| What you have to do |
Lines from the first one down to the one containing "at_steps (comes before" in the data below are the only ones needed; please return them exactly, both ends included.

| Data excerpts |
○ ○ ○

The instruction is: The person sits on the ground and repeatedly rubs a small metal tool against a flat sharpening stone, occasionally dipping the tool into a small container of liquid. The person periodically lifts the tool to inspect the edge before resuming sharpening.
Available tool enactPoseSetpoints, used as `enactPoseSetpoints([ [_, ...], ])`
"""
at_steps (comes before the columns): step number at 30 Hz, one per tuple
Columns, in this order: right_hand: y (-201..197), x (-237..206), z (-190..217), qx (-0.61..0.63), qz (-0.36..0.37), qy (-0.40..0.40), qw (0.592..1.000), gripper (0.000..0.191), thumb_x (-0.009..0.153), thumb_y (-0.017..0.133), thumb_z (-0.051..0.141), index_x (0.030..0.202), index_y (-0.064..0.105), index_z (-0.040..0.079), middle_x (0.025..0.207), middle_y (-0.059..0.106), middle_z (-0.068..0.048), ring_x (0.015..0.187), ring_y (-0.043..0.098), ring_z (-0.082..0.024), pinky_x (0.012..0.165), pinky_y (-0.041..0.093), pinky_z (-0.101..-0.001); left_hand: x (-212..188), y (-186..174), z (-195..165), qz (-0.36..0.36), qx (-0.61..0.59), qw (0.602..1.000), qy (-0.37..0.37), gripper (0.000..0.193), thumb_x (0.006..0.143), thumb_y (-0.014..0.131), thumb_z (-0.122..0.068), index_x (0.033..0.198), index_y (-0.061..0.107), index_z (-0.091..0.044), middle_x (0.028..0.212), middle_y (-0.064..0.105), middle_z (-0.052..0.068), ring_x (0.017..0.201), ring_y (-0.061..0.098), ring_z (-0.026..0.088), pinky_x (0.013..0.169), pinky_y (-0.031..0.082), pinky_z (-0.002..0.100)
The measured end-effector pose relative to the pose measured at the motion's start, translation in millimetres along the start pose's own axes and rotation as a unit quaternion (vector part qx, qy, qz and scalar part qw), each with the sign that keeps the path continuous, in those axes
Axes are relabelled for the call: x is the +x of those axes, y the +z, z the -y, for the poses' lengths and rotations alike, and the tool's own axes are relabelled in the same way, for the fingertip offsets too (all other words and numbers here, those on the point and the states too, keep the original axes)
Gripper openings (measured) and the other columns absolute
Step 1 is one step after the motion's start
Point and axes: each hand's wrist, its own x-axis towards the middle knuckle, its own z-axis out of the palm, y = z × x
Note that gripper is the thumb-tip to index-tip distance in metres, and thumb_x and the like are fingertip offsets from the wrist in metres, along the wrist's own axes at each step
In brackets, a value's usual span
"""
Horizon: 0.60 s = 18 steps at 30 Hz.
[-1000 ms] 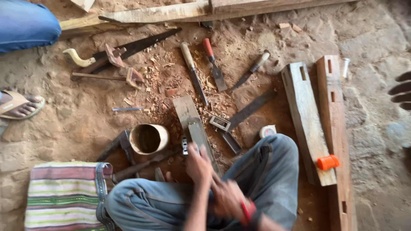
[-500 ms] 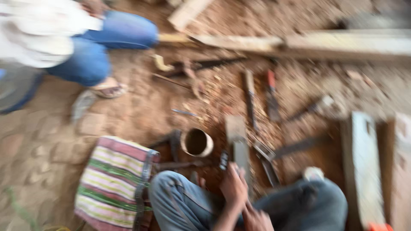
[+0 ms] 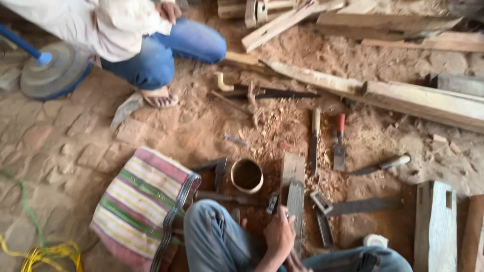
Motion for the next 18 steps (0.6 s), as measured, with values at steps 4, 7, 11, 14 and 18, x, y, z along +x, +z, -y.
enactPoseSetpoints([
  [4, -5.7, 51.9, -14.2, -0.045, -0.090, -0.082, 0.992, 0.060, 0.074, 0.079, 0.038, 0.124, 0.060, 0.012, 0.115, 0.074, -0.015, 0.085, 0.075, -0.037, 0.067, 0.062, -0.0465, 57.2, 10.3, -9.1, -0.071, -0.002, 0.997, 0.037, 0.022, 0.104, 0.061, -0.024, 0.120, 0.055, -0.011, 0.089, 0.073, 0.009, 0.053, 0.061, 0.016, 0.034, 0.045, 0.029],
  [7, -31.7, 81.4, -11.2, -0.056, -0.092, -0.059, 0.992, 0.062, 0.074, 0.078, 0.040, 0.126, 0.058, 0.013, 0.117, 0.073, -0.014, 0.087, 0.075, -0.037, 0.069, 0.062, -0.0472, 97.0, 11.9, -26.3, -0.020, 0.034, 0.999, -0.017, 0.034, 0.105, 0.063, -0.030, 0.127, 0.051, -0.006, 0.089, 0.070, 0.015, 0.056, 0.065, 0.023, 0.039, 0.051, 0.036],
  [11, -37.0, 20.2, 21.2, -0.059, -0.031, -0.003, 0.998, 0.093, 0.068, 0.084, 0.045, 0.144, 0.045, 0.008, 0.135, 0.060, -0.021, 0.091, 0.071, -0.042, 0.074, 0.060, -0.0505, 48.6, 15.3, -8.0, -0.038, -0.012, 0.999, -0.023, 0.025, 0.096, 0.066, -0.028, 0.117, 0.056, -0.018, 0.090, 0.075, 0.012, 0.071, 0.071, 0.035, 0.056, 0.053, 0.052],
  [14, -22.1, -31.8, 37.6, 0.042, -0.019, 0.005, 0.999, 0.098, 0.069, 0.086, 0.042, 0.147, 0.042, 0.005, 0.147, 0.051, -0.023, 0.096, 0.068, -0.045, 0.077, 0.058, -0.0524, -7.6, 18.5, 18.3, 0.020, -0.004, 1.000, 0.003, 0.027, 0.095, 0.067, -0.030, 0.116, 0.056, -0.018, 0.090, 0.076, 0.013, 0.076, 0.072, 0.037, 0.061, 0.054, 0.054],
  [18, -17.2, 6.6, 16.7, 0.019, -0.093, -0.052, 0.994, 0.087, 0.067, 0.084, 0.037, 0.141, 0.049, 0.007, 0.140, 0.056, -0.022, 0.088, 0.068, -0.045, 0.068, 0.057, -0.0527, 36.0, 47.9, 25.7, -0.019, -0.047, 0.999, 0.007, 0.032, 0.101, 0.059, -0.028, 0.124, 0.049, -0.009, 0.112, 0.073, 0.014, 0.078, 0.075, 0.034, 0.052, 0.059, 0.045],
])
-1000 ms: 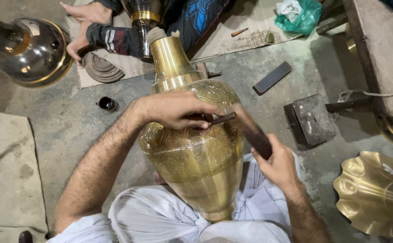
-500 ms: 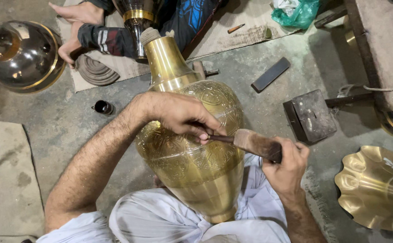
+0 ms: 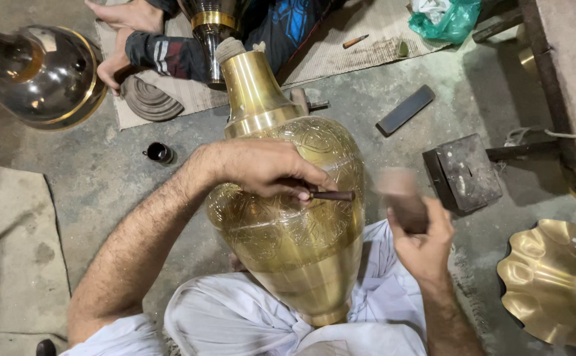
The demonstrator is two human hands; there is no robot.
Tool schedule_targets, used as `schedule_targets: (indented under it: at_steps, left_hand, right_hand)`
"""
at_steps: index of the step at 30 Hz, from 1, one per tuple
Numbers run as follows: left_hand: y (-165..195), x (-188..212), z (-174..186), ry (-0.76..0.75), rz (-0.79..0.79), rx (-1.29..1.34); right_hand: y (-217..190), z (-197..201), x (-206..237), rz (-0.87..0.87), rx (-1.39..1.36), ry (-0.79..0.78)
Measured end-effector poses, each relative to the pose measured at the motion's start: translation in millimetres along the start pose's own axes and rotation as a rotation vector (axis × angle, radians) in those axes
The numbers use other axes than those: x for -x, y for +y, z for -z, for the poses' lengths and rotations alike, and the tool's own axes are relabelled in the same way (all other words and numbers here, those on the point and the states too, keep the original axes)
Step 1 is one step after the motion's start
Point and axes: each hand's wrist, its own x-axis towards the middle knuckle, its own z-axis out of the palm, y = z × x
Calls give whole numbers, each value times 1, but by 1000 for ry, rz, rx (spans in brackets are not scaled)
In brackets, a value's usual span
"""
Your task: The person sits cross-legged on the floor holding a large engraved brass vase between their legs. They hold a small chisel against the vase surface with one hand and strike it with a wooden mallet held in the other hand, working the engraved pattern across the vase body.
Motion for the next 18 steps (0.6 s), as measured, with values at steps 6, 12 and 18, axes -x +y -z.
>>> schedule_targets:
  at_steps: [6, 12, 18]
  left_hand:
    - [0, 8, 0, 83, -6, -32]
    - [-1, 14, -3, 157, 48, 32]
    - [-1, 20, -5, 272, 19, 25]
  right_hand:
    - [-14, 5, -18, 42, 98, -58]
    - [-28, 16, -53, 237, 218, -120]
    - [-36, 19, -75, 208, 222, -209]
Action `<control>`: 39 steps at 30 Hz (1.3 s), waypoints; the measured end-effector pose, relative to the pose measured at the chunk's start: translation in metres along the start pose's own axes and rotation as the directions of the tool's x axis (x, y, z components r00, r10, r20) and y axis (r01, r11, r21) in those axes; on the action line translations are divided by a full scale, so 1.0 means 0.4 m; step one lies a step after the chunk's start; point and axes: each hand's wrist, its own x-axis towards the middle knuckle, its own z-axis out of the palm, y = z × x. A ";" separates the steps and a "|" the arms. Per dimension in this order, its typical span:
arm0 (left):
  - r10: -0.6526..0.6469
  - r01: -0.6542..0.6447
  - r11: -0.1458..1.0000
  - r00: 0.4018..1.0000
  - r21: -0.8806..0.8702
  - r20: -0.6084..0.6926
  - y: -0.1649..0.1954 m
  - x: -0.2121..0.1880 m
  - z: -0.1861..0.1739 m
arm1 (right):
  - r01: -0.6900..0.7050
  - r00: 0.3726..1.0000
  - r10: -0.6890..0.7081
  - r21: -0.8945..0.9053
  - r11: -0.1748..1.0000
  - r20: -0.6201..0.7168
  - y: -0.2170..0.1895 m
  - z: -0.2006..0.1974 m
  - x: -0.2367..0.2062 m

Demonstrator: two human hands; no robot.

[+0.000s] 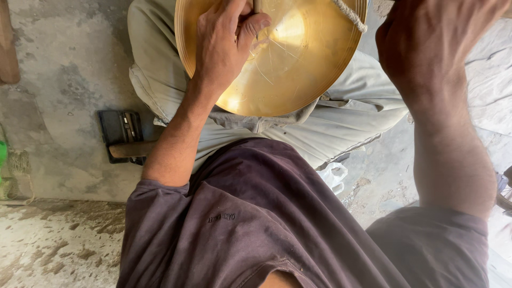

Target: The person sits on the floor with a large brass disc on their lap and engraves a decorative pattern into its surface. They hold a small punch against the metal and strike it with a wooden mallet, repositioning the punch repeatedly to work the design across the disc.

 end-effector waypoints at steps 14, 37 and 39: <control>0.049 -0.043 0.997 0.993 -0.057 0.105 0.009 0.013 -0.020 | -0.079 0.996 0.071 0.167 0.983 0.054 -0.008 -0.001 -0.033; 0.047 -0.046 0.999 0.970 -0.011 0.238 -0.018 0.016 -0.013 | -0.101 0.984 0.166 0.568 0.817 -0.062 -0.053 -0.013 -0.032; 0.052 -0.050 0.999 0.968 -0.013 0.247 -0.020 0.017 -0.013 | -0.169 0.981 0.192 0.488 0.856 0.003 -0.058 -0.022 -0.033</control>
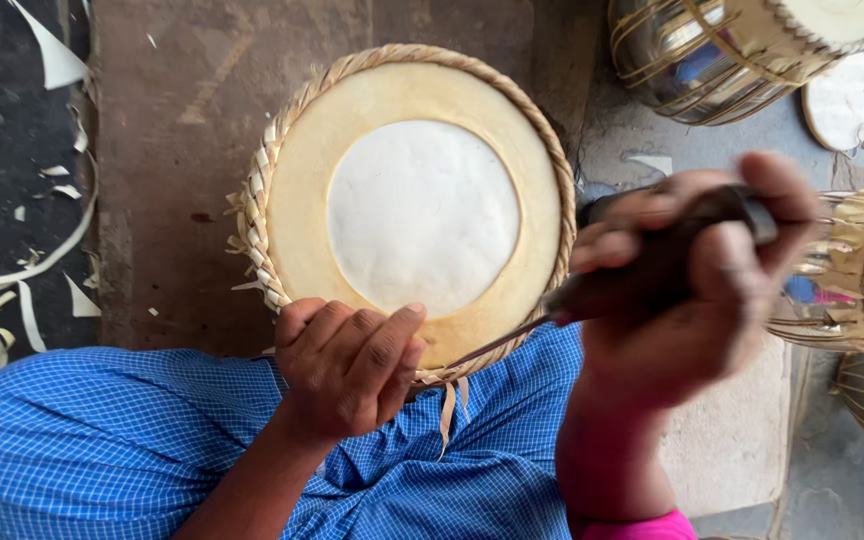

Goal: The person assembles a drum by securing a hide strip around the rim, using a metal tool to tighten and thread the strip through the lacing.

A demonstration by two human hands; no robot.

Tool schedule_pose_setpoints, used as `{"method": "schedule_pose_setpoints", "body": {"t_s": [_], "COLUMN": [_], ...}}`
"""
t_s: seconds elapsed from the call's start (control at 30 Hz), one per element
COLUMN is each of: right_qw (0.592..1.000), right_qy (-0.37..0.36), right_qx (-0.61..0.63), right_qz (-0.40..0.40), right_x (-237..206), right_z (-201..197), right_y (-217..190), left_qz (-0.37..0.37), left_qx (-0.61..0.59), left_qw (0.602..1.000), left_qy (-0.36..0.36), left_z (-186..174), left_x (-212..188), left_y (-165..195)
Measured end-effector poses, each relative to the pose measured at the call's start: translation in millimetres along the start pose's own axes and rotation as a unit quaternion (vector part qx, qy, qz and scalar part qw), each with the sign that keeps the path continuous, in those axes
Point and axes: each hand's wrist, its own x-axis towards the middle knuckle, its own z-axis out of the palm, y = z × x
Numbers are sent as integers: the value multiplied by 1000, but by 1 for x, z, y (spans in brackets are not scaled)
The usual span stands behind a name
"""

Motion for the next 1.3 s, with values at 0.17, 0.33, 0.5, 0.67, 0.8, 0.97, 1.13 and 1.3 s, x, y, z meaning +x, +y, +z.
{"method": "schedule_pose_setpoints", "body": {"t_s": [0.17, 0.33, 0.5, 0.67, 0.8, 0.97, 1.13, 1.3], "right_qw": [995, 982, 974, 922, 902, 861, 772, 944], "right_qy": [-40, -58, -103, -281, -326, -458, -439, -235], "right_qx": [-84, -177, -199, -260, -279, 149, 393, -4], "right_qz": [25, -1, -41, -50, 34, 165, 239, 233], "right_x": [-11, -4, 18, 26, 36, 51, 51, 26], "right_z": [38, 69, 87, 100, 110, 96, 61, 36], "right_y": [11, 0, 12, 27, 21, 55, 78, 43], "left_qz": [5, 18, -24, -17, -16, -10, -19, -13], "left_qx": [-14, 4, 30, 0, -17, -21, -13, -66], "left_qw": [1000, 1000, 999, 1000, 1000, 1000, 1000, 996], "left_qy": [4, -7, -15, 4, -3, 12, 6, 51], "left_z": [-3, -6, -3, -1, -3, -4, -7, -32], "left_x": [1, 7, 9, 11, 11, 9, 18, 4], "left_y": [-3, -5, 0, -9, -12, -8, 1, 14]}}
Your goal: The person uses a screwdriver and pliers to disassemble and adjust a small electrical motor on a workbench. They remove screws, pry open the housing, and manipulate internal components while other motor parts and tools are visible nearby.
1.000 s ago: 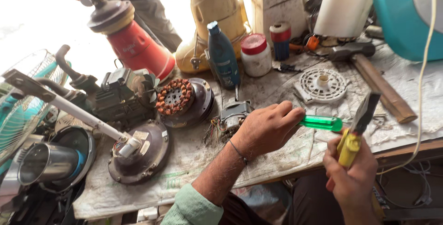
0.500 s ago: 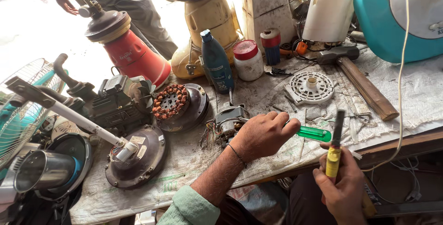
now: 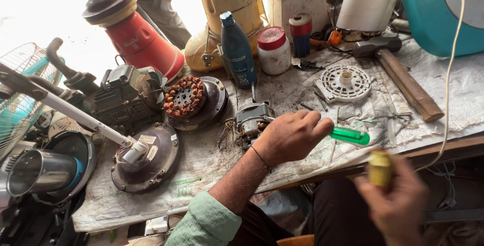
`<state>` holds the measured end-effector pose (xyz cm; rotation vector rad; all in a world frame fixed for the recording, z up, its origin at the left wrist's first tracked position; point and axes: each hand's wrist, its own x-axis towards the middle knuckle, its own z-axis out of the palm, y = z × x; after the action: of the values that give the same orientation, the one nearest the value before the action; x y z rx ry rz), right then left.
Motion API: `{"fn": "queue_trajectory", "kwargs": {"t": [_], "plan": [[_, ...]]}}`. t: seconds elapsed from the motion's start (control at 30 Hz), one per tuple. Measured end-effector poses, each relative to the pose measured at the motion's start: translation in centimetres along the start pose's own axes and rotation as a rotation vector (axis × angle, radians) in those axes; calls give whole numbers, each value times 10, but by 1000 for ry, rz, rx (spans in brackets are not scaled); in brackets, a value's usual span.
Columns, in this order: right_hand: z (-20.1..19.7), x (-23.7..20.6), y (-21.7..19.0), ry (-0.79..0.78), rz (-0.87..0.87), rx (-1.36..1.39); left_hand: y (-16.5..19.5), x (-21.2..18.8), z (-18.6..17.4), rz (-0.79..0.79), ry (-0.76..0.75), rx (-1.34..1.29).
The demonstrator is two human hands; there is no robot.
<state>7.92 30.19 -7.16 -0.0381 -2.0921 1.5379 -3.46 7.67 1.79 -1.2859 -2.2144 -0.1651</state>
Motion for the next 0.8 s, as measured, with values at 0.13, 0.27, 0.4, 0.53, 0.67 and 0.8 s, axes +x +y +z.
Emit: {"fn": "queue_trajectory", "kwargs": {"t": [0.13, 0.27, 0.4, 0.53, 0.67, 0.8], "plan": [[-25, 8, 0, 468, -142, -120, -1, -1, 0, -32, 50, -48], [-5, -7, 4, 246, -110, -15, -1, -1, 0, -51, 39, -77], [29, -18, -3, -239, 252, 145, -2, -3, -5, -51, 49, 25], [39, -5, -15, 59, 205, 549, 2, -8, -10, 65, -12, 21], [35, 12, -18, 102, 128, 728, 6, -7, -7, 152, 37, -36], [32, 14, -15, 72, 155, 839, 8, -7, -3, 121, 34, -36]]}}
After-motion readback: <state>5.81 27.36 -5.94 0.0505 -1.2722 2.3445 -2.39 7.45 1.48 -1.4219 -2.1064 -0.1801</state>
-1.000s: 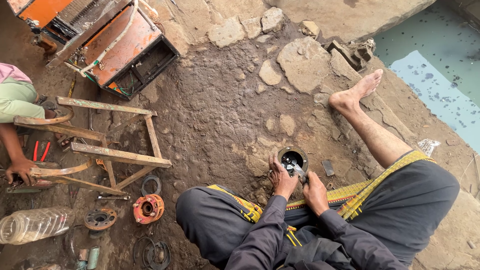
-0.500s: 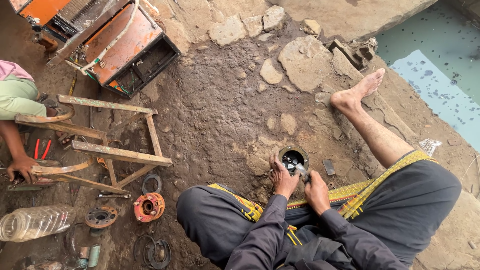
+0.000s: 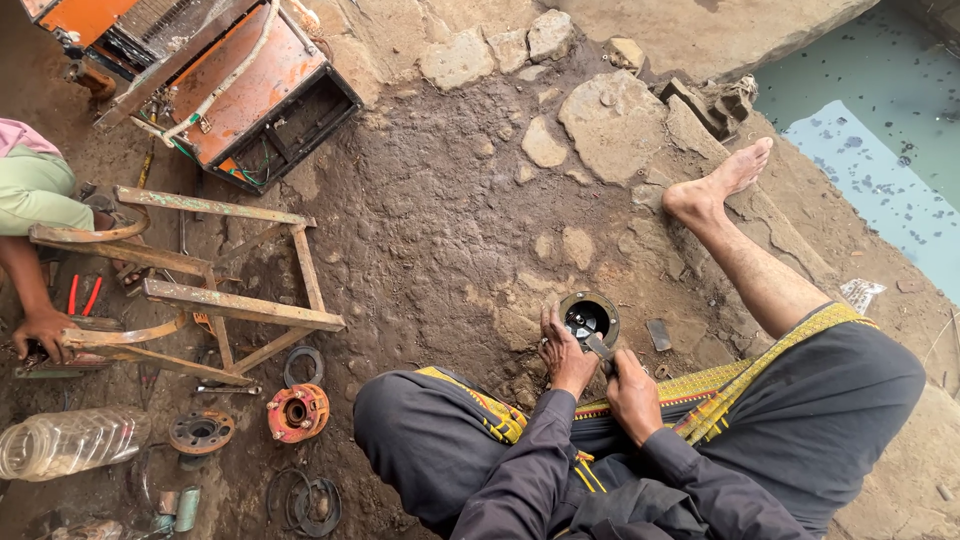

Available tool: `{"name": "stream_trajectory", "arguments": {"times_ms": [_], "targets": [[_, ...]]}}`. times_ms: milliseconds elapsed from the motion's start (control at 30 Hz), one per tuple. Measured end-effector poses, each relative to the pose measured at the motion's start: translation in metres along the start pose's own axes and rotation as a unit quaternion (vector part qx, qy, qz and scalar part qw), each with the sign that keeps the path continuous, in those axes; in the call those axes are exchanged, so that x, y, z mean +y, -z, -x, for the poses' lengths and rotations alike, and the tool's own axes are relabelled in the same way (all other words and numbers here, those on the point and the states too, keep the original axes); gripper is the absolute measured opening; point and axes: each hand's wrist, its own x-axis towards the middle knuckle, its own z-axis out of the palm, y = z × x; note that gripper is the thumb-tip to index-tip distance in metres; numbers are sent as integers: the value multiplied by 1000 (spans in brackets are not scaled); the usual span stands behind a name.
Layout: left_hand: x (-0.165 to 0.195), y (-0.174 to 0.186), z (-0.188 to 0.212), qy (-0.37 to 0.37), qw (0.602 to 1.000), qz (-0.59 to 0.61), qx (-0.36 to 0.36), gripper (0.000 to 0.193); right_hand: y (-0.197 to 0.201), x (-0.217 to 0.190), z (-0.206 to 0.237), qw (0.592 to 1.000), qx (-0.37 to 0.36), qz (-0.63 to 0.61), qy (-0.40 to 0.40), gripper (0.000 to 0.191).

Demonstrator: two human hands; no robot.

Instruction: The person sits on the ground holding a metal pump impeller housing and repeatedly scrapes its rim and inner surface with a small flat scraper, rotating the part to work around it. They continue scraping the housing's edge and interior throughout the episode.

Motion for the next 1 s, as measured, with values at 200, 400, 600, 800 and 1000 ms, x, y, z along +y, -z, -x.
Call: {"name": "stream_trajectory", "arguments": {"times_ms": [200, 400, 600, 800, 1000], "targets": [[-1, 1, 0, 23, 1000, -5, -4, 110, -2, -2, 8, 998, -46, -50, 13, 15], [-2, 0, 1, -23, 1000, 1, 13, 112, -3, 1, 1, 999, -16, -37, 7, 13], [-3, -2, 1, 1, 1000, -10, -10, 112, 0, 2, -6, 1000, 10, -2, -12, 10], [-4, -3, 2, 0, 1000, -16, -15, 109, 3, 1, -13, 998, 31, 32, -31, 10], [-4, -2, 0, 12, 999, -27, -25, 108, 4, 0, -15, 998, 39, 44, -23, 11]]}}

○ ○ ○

| Output below |
The instruction is: The person sits on the ground and repeatedly rubs a small metal tool against a flat sharpening stone, occasionally dipping the tool into a small container of liquid. The person periodically lifts the tool to inspect the edge before resuming sharpening.
Available tool enactPoseSetpoints, used as `enactPoseSetpoints([ [_, ...], ])`
"""
at_steps (comes before the columns): step number at 30 Hz, one per tuple

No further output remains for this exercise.